Problem to solve> Output the data verbatim, minus the images.
☆ ☆ ☆ ☆
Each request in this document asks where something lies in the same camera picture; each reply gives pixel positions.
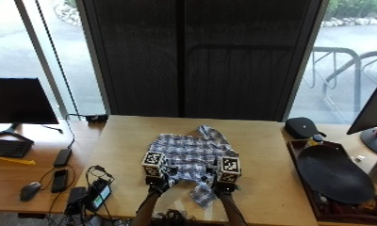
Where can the person's right hand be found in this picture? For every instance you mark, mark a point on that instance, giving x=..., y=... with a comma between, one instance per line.
x=224, y=186

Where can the person's left hand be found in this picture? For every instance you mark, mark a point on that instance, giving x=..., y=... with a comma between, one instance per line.
x=159, y=185

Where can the blue white checkered shirt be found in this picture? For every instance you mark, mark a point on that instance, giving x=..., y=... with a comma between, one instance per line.
x=192, y=150

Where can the white marker cube on left glove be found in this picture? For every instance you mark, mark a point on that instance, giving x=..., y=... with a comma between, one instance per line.
x=153, y=162

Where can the white marker cube on glove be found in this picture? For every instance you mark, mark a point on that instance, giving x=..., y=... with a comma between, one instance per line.
x=153, y=162
x=229, y=168

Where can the white marker cube on right glove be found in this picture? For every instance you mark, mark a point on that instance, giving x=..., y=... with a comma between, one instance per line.
x=229, y=168

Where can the device with lit screen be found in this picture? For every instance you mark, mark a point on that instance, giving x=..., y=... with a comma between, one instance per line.
x=99, y=194

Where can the small black hub device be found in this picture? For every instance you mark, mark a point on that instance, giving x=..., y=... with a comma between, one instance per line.
x=96, y=118

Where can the dark wooden tray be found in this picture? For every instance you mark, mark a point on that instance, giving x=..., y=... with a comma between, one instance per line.
x=312, y=201

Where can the black power adapter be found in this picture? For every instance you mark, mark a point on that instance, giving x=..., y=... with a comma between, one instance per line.
x=62, y=157

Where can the black zipped case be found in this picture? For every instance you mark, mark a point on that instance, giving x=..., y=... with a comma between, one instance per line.
x=301, y=127

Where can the black smartphone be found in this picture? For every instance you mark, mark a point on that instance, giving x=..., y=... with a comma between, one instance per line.
x=59, y=180

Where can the small yellow bottle black cap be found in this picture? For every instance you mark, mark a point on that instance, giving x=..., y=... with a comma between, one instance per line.
x=316, y=139

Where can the black oval plate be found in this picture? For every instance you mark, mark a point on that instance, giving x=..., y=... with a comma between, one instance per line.
x=334, y=174

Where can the black computer mouse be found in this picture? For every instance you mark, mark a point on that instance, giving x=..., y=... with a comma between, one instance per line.
x=30, y=190

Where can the small white object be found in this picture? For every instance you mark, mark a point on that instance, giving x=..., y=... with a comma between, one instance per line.
x=358, y=158

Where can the yellow flat plastic piece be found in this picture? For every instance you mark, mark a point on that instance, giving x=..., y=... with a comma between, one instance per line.
x=16, y=161

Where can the dark mesh window screen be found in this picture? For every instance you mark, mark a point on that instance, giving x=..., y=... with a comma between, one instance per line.
x=196, y=56

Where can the black keyboard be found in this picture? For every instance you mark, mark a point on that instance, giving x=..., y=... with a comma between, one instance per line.
x=7, y=148

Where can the black computer monitor with stand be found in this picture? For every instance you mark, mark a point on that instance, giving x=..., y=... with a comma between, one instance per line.
x=16, y=100

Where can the dark monitor with grey stand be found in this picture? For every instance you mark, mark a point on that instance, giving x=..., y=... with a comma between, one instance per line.
x=374, y=116

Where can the grey metal bike rack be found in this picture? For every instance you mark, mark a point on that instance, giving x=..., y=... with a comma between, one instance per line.
x=356, y=75

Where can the grey window frame post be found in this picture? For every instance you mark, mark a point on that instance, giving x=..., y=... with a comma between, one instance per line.
x=42, y=59
☆ ☆ ☆ ☆
Exercise solution>
Each request in this document asks where something lies in the same camera picture; each reply gives pixel positions.
Where can the person's right hand be found in this picture? For every instance you mark, mark a point on that instance, giving x=..., y=... with a comma between, one instance per line.
x=224, y=186

Where can the person's left hand be found in this picture? For every instance you mark, mark a point on that instance, giving x=..., y=... with a comma between, one instance per line.
x=159, y=185

Where can the blue white checkered shirt be found in this picture? For every instance you mark, mark a point on that instance, giving x=..., y=... with a comma between, one instance per line.
x=192, y=150

Where can the white marker cube on left glove be found in this picture? For every instance you mark, mark a point on that instance, giving x=..., y=... with a comma between, one instance per line.
x=153, y=162

Where can the white marker cube on glove be found in this picture? For every instance you mark, mark a point on that instance, giving x=..., y=... with a comma between, one instance per line.
x=153, y=162
x=229, y=168

Where can the white marker cube on right glove be found in this picture? For every instance you mark, mark a point on that instance, giving x=..., y=... with a comma between, one instance per line.
x=229, y=168

Where can the device with lit screen be found in this picture? For every instance you mark, mark a point on that instance, giving x=..., y=... with a comma between, one instance per line.
x=99, y=194

Where can the small black hub device be found in this picture? For every instance you mark, mark a point on that instance, giving x=..., y=... with a comma between, one instance per line.
x=96, y=118

Where can the dark wooden tray be found in this picture? For every instance you mark, mark a point on that instance, giving x=..., y=... with a comma between, one instance per line.
x=312, y=201

Where can the black power adapter be found in this picture? For every instance you mark, mark a point on that instance, giving x=..., y=... with a comma between, one instance per line.
x=62, y=157

Where can the black zipped case be found in this picture? For every instance you mark, mark a point on that instance, giving x=..., y=... with a comma between, one instance per line.
x=301, y=127

Where can the black smartphone be found in this picture? For every instance you mark, mark a point on that instance, giving x=..., y=... with a comma between, one instance per line.
x=59, y=180

Where can the small yellow bottle black cap be found in this picture? For every instance you mark, mark a point on that instance, giving x=..., y=... with a comma between, one instance per line.
x=316, y=139

Where can the black oval plate be found in this picture? For every instance you mark, mark a point on that instance, giving x=..., y=... with a comma between, one instance per line.
x=334, y=174

Where can the black computer mouse be found in this picture? For every instance you mark, mark a point on that instance, giving x=..., y=... with a comma between, one instance per line.
x=30, y=190

Where can the small white object be found in this picture? For every instance you mark, mark a point on that instance, giving x=..., y=... with a comma between, one instance per line.
x=358, y=158

Where can the yellow flat plastic piece be found in this picture? For every instance you mark, mark a point on that instance, giving x=..., y=... with a comma between, one instance per line.
x=16, y=161

Where can the dark mesh window screen be found in this picture? For every instance you mark, mark a point on that instance, giving x=..., y=... with a comma between, one instance per line.
x=196, y=56

Where can the black keyboard be found in this picture? For every instance you mark, mark a point on that instance, giving x=..., y=... with a comma between, one instance per line.
x=7, y=148

Where can the black computer monitor with stand be found in this picture? For every instance you mark, mark a point on that instance, giving x=..., y=... with a comma between, one instance per line.
x=16, y=100

Where can the dark monitor with grey stand be found in this picture? For every instance you mark, mark a point on that instance, giving x=..., y=... with a comma between, one instance per line.
x=374, y=116

Where can the grey metal bike rack be found in this picture? For every instance you mark, mark a point on that instance, giving x=..., y=... with a comma between, one instance per line.
x=356, y=75

Where can the grey window frame post be found in this picture? For every instance you mark, mark a point on that instance, giving x=..., y=... with a comma between, one instance per line.
x=42, y=59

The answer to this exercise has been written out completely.